Impact for Housing Market:
For the housing market, it means that demand for houses will keep on increasing given all the variables i have listed above, like cheaper money, in combination with increase in net migration and fact that we are going to build less homes over the next few years.
This means that demand will keep on outstretching supply. This will invariably impact the housing market, given as alluded above that, as less (is) has been built to make sure missing million homes.
First time Buyer:
Sadly for the first time buyer, unless the bank of mum and dad steps to fund their deposits, it will not be them who will be starting a buying frenzy as the 8 x multiple of earnings will not be coming down anytime soon…. to be clear this either means a massive pay increase for the country or a property price crash near to halving which will also not happen.

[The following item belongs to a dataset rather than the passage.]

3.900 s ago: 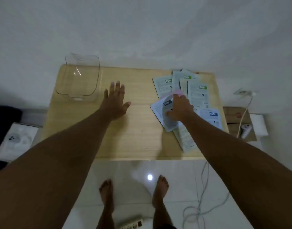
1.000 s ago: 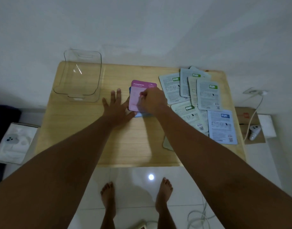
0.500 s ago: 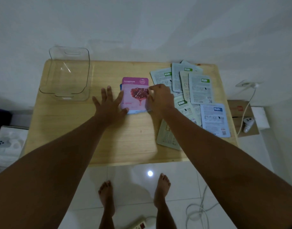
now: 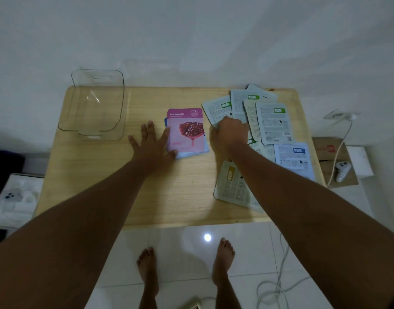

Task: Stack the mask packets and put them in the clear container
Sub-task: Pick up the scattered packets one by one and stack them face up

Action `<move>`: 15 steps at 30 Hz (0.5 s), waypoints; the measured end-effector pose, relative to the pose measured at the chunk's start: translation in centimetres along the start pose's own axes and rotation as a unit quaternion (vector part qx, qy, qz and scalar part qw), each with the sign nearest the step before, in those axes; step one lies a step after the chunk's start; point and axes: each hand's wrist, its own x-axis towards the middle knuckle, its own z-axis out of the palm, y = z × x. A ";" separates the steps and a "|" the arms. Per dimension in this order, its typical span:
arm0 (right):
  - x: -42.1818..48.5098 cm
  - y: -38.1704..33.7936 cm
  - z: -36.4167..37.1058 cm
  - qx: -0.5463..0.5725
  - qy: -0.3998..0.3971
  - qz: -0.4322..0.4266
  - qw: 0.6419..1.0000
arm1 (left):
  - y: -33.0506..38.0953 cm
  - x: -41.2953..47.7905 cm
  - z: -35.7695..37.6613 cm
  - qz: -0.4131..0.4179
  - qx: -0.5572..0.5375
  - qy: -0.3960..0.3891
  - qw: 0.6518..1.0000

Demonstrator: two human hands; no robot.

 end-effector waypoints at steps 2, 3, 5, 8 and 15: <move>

MY FORECASTS (aka my guesses) as thats what forecasts are:
Therefore i would say these are my forecasts for 2024:
I will say that house prices will once again keep rising in 2024. So if you have money and desire to invest you need to just get on with it.
If you have to renew mortgages and can hang on then wait till middle of 2024 to bag the best 5 year rates (currently 6%+). I would expect them to drop to 4.5% or even 4%.
Rental prices will once again surge in 2024, based on the economics i have outlined above.
Institutional companies will keen amassing large portfolio of buy to lets as regulations have been removed and now we see even pension funds allowed to invest in housing stocks, along John Lewis and Lloyds bank.
Sourcing and buying below market value properties will remain a winning strategy.
Single buy to let is dead as too expensive to leave 25% deposit in and make a residual net rent profit of c.£300.
HMO regulations becomes even more complex. Energy prices increases will also erode the value from HMOs down to £700 per month (used to be £1000+ a couple of years ago). Remember the developers and builders win in a HMO strategy as you outsource the works to them and it will take c. 1year for you to see some money and on average would have cost you £50k to develop the house. This means it will take you years to pay back you initial investments.
Buying Blocks containing multiple flats remains a WINNING STRATEGY for these reasons:
You buy the income they generate on entry.
You bulk your portfolio multiple flats at a time and they each provide you with passive income.
You can RECYCLE ALL OF YOUR CAPITAL OUT of each project and keep using the same money over and over again to buy more, indefinately.